Key research themes
1. How do affective embodiment and archival practices inform queer historiography?
This research theme explores the intersection between embodied affect, memory, and archival methodologies within queer historiography. It investigates how queer historical experiences are preserved, interpreted, and transmitted through both physical archives and embodied cultural practices, emphasizing the dynamic relationship between bodies, feelings, and historical materials. This has significant implications for extending traditional historiographical methods to better capture the multiplicity and fluidity of queer lives and histories.
2. What are the methodological innovations and challenges in queer historiography and queer methods?
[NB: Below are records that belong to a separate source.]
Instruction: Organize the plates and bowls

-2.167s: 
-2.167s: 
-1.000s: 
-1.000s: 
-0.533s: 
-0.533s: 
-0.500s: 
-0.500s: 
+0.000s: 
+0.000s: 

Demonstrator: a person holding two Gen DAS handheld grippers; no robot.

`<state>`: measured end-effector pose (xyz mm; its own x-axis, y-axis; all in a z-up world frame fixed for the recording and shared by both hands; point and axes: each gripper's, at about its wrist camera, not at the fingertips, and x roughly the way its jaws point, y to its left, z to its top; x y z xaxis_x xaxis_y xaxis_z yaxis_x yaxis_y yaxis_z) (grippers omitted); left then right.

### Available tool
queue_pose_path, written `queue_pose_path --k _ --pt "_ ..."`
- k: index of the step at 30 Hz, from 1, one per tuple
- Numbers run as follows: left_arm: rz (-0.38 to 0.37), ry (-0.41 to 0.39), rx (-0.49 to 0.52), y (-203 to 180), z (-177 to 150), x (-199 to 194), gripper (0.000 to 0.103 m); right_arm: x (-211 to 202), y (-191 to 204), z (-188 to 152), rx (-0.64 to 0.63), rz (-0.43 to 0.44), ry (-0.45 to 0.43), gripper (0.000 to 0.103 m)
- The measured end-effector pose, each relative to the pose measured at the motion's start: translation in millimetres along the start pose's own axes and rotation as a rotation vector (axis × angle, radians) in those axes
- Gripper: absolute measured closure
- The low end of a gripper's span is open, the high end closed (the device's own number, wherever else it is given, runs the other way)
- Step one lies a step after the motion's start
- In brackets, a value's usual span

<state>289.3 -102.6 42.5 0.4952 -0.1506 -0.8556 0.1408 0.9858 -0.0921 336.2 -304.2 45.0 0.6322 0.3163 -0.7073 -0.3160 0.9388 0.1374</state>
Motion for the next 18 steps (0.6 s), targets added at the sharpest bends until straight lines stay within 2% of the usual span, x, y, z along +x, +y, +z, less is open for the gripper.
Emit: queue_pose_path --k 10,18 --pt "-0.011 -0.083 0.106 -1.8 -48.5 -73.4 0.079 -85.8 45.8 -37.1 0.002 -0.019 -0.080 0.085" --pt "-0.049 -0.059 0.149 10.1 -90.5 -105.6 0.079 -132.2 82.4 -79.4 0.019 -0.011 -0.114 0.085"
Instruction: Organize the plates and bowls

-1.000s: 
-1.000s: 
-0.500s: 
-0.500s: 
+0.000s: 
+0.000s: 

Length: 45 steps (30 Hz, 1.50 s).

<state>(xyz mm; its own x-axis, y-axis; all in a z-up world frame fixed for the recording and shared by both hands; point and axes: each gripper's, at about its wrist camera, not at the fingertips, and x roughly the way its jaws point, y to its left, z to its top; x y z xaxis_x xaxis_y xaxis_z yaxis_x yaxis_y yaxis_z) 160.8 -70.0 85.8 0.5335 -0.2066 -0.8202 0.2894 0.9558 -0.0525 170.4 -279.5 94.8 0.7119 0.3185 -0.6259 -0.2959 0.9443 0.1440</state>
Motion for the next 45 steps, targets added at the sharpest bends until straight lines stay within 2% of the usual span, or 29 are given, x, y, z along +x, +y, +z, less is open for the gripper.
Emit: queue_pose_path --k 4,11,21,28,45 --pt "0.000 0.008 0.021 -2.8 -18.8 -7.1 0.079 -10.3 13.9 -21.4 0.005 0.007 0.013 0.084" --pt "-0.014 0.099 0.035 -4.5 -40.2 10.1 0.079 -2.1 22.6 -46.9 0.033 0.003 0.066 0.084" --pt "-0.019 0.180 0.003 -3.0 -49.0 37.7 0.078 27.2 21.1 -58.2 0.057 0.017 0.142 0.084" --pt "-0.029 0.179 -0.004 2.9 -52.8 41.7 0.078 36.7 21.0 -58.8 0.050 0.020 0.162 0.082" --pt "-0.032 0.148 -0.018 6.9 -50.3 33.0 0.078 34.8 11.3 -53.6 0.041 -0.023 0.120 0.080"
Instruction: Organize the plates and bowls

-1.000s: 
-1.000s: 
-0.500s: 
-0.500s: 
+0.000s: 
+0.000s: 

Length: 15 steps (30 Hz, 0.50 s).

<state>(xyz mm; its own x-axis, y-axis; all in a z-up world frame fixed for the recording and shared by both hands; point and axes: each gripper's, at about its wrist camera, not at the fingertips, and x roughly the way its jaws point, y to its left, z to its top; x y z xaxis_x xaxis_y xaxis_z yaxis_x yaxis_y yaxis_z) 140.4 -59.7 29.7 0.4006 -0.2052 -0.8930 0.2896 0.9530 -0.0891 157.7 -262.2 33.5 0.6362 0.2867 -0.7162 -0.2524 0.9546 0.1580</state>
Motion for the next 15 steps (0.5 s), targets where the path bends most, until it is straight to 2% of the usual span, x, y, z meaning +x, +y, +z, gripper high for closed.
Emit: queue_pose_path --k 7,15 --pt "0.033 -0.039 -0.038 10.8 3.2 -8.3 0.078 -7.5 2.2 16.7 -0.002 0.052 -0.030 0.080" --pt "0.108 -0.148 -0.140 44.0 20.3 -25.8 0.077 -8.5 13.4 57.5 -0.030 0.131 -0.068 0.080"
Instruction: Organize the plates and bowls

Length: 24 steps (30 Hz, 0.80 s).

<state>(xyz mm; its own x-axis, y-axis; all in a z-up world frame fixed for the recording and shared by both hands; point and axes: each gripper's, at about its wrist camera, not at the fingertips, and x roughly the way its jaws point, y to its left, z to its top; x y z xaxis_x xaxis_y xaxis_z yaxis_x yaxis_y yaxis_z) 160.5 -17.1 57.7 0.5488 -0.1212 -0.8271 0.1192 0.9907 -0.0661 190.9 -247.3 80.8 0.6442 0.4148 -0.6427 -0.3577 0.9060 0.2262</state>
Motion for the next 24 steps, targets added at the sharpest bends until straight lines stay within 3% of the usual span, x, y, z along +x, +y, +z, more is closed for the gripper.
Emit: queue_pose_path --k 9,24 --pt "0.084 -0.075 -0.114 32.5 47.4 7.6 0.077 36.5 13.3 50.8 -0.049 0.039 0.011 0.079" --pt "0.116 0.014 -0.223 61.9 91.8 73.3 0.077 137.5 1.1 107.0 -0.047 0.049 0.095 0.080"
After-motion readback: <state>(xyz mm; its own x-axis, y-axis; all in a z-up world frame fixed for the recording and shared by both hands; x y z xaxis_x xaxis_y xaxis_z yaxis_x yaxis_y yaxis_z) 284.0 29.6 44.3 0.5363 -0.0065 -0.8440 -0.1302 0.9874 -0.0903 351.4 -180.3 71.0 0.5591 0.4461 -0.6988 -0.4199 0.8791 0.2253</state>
This theme addresses the development and theoretical challenges of queer methodological frameworks within historiography and social research. It interrogates how queer studies have navigated disciplinary boundaries, grappled with anti-methodological suspicions inherited from queer theory, and innovated in approaches to studying sexuality, identity, and history. The research under this theme foregrounds the role of intersectionality, reflexivity, and critiques of normative epistemologies in advancing queer approaches to knowledge production and historiographical practice.
3. How do queer historiographies negotiate the construction of historical narratives and identities across time and space?
This theme investigates the ways queer historiography constructs, revises, and challenges historical narratives and identities, particularly focusing on the genealogies of sex and gender, temporalities, and the politics of representation. It includes explorations into the formation of hierarchical binaries, critiques of heteronormative historical teleologies, and the situatedness of queer identities within shifting socio-political contexts, encompassing cultural, regional, and intersectional dimensions.